[ENTRIES SHOWN]
* * * * * * * * *

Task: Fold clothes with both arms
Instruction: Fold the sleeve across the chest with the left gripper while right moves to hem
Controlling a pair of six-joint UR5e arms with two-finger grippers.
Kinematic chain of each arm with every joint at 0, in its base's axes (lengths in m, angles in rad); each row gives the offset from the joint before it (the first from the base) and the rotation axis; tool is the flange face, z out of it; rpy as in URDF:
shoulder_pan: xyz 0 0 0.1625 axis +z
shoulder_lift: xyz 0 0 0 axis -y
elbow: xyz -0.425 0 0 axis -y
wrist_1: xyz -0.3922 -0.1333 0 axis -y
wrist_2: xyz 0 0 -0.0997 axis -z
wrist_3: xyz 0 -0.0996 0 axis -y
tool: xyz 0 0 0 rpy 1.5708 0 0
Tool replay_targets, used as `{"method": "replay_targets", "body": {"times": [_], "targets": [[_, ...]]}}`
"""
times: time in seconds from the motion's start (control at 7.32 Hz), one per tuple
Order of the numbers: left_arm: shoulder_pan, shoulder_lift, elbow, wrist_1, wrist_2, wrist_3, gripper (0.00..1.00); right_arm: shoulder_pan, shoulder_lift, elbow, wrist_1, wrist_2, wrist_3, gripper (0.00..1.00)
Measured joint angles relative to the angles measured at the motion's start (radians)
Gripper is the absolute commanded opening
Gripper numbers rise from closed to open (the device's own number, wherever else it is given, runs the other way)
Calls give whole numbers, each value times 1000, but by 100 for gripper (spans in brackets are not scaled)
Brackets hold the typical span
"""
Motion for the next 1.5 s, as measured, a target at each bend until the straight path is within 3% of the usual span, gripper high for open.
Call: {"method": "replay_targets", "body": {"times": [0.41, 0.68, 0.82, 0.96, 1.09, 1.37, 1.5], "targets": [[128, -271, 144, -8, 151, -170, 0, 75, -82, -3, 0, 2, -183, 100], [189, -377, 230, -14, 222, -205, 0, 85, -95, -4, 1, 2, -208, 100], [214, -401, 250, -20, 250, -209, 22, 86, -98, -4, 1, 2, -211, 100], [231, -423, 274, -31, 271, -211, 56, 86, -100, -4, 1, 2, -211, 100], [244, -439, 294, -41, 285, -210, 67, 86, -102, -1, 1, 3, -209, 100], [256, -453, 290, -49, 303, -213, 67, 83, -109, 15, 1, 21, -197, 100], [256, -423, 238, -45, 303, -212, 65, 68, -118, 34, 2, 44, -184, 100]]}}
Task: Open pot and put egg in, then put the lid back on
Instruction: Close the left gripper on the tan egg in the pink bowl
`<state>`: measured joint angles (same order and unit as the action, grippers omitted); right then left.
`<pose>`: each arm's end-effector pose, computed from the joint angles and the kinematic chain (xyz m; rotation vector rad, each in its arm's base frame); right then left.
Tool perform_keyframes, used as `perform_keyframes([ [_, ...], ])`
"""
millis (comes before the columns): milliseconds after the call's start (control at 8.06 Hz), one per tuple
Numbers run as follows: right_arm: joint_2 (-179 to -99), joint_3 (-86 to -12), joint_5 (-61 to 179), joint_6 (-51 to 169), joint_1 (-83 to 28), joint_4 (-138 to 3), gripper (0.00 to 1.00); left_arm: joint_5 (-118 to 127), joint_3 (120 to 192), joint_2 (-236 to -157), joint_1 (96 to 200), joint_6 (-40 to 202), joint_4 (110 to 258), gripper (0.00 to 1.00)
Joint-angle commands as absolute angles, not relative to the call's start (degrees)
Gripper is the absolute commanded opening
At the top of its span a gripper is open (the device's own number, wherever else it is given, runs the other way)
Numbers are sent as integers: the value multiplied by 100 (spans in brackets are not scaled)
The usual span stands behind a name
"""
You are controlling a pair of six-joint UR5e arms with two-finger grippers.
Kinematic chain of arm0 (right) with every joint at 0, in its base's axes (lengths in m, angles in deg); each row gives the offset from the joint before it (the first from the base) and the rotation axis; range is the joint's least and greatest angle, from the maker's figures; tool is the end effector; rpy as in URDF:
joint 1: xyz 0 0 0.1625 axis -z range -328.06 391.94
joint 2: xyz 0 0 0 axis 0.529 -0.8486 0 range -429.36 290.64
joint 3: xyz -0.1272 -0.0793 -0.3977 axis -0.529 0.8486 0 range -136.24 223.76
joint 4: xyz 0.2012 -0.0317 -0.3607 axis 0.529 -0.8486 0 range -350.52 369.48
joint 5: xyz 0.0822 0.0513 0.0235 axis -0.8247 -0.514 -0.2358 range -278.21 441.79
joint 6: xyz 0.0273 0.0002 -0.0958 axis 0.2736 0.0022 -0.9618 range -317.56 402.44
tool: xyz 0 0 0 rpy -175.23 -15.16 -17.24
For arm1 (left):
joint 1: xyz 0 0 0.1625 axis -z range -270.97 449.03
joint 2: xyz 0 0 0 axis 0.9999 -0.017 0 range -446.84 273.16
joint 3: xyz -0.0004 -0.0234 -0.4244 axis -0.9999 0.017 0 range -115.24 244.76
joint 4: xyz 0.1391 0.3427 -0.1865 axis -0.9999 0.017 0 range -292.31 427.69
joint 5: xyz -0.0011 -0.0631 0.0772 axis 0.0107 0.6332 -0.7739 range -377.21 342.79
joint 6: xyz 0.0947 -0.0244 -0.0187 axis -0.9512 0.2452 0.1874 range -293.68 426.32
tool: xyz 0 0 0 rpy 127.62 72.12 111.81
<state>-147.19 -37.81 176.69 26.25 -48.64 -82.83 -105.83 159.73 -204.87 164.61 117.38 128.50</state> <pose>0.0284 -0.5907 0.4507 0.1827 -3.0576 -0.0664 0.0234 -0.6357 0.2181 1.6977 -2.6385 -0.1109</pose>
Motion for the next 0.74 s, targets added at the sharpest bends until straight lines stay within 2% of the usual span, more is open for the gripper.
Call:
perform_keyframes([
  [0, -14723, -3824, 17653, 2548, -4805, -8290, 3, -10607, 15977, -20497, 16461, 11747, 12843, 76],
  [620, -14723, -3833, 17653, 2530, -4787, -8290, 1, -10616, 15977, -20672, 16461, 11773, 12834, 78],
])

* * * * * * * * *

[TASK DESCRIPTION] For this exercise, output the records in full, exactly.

[WRITTEN ANSWER]
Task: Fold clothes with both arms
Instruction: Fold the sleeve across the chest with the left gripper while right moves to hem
Controlling a pair of six-joint UR5e arms with two-finger grippers.
Kinematic chain of each arm with every joint at 0, in its base's axes (lengths in m, angles in rad); each row gives the offset from the joint before it (the first from the base) and the rotation axis; tool is the flange face, z out of it; rpy as in URDF:
shoulder_pan: xyz 0 0 0.1625 axis +z
shoulder_lift: xyz 0 0 0 axis -y
elbow: xyz -0.425 0 0 axis -y
wrist_1: xyz -0.3922 -0.1333 0 axis -y
wrist_2: xyz 0 0 -0.0997 axis -z
wrist_3: xyz 0 -0.0996 0 axis -y
tool: xyz 0 0 0 rpy 1.5708 0 0
Tool replay_targets, used as `{"method": "replay_targets", "body": {"times": [_], "targets": [[_, ...]]}}`
"""
times: time in seconds from the motion's start (control at 7.32 Hz), one per tuple
Order of the numbers: left_arm: shoulder_pan, shoulder_lift, elbow, wrist_1, wrist_2, wrist_3, gripper (0.00..1.00); right_arm: shoulder_pan, shoulder_lift, elbow, wrist_1, wrist_2, wrist_3, gripper (0.00..1.00)
Measured joint angles relative to the angles measured at the motion's start (radians)
Gripper is the absolute commanded opening
Gripper numbers rise from closed to open (the device's own number, wherever else it is given, runs the other way)
Calls give whole numbers, each value times 1000, but by 100 for gripper (spans in brackets are not scaled)
Brackets hold the typical span
"""
Motion for the next 1.5 s, as measured, a target at each bend until the straight path is within 3% of the usual span, gripper high for open.
Call: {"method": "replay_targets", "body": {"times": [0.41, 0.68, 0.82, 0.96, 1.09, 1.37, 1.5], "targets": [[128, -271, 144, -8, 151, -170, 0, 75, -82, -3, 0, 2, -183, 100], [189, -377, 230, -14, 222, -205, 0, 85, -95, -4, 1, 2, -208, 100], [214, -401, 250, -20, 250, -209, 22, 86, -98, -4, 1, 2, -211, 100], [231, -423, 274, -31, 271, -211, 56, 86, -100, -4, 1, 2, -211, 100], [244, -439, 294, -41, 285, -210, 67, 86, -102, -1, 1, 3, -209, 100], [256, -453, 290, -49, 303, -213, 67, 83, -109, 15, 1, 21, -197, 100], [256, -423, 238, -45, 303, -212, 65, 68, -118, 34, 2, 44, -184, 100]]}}
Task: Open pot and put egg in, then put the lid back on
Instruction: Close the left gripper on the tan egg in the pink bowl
`<state>`: measured joint angles (same order and unit as the action, grippers omitted); right then left.
`<pose>`: each arm's end-effector pose, computed from the joint angles and the kinematic chain (xyz m; rotation vector rad, each in its arm's base frame); right then left.
Tool perform_keyframes, used as `perform_keyframes([ [_, ...], ])`
"""
millis (comes before the columns): milliseconds after the call's start (control at 8.06 Hz), one per tuple
Numbers run as follows: right_arm: joint_2 (-179 to -99), joint_3 (-86 to -12), joint_5 (-61 to 179), joint_6 (-51 to 169), joint_1 (-83 to 28), joint_4 (-138 to 3), gripper (0.00 to 1.00); left_arm: joint_5 (-118 to 127), joint_3 (120 to 192), joint_2 (-236 to -157), joint_1 (96 to 200), joint_6 (-40 to 202), joint_4 (110 to 258), gripper (0.00 to 1.00)
Joint-angle commands as absolute angles, not relative to the call's start (degrees)
Gripper is the absolute commanded opening
At the top of its span a gripper is open (the device's own number, wherever else it is given, runs the other way)
Numbers are sent as integers: the value multiplied by 100 (spans in brackets are not scaled)
The usual span stands behind a name
"""
You are controlling a pair of six-joint UR5e arms with two-finger grippers.
Kinematic chain of arm0 (right) with every joint at 0, in its base's axes (lengths in m, angles in deg); each row gives the offset from the joint before it (the first from the base) and the rotation axis; range is the joint's least and greatest angle, from the maker's figures; tool is the end effector; rpy as in URDF:
joint 1: xyz 0 0 0.1625 axis -z range -328.06 391.94
joint 2: xyz 0 0 0 axis 0.529 -0.8486 0 range -429.36 290.64
joint 3: xyz -0.1272 -0.0793 -0.3977 axis -0.529 0.8486 0 range -136.24 223.76
joint 4: xyz 0.2012 -0.0317 -0.3607 axis 0.529 -0.8486 0 range -350.52 369.48
joint 5: xyz 0.0822 0.0513 0.0235 axis -0.8247 -0.514 -0.2358 range -278.21 441.79
joint 6: xyz 0.0273 0.0002 -0.0958 axis 0.2736 0.0022 -0.9618 range -317.56 402.44
tool: xyz 0 0 0 rpy -175.23 -15.16 -17.24
For arm1 (left):
joint 1: xyz 0 0 0.1625 axis -z range -270.97 449.03
joint 2: xyz 0 0 0 axis 0.9999 -0.017 0 range -446.84 273.16
joint 3: xyz -0.0004 -0.0234 -0.4244 axis -0.9999 0.017 0 range -115.24 244.76
joint 4: xyz 0.1391 0.3427 -0.1865 axis -0.9999 0.017 0 range -292.31 427.69
joint 5: xyz -0.0011 -0.0631 0.0772 axis 0.0107 0.6332 -0.7739 range -377.21 342.79
joint 6: xyz 0.0947 -0.0244 -0.0187 axis -0.9512 0.2452 0.1874 range -293.68 426.32
tool: xyz 0 0 0 rpy 127.62 72.12 111.81
<state>-147.19 -37.81 176.69 26.25 -48.64 -82.83 -105.83 159.73 -204.87 164.61 117.38 128.50</state> <pose>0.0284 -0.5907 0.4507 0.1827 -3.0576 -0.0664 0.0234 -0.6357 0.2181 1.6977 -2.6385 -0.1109</pose>
Motion for the next 0.74 s, targets added at the sharpest bends until straight lines stay within 2% of the usual span, more is open for the gripper.
Call:
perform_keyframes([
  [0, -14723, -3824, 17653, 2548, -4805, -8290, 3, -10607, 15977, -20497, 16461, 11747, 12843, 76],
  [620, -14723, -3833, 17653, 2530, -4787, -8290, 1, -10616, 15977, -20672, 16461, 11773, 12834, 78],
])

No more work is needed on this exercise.